What you are asked to do
Copy word for word, please, the lines of the entries below running from the one containing "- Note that" to the one containing "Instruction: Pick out", both ends included.

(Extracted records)
-- Opening Marker --
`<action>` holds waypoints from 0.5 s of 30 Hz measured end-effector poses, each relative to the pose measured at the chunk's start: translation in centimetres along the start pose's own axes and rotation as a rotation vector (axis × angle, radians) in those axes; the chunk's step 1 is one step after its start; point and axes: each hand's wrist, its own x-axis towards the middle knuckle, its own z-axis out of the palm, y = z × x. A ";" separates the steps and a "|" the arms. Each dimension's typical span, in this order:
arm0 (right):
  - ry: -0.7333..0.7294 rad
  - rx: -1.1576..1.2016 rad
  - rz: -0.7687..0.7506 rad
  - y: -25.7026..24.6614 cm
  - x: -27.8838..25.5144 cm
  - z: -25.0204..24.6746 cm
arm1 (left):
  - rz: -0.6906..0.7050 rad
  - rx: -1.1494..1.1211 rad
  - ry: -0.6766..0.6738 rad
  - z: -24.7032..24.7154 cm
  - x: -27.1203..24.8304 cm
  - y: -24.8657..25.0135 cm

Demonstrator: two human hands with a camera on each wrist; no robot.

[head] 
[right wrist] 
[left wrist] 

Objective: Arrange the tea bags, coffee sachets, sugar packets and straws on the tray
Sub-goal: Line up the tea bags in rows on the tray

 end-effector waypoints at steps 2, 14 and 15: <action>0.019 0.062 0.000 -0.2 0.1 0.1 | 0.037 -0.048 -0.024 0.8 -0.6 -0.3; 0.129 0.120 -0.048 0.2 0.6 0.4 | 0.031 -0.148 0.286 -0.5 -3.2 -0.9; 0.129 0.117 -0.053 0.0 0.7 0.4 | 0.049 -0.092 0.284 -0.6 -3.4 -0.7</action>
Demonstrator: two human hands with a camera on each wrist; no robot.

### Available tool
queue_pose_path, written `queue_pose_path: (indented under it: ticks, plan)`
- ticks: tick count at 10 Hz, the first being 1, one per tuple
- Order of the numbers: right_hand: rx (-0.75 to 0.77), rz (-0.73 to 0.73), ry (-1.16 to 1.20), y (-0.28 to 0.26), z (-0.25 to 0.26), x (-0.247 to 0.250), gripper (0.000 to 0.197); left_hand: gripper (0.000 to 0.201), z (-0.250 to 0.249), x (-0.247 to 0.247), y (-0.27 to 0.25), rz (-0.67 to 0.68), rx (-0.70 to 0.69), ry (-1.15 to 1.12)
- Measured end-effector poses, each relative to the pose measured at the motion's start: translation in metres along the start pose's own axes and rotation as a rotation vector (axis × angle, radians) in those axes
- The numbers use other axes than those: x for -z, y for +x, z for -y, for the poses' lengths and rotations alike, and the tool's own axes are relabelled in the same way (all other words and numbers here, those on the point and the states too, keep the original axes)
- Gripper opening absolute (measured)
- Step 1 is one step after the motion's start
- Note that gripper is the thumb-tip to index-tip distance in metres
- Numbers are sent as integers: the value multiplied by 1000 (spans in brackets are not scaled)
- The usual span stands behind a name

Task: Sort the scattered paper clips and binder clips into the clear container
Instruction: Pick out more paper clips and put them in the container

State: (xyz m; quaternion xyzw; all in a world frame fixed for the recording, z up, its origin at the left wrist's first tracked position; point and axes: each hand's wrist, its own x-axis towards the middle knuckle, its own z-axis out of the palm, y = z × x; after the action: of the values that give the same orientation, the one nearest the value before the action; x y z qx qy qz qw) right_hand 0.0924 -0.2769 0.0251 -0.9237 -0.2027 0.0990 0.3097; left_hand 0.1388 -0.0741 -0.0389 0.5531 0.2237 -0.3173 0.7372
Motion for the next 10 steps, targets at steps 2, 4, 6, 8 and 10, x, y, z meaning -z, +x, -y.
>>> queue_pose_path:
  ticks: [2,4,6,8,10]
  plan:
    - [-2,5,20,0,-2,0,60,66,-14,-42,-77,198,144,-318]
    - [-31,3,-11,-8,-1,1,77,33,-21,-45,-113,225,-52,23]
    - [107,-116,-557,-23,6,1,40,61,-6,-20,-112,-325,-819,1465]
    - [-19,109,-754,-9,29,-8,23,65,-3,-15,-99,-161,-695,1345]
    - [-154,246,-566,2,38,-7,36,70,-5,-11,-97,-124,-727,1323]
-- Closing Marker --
Exercise solution
- Note that gripper is the thumb-tip to index-tip distance in metres
- Numbers are sent as integers: the value multiplied by 1000 (spans in brackets are not scaled)
- The usual span stands behind a name

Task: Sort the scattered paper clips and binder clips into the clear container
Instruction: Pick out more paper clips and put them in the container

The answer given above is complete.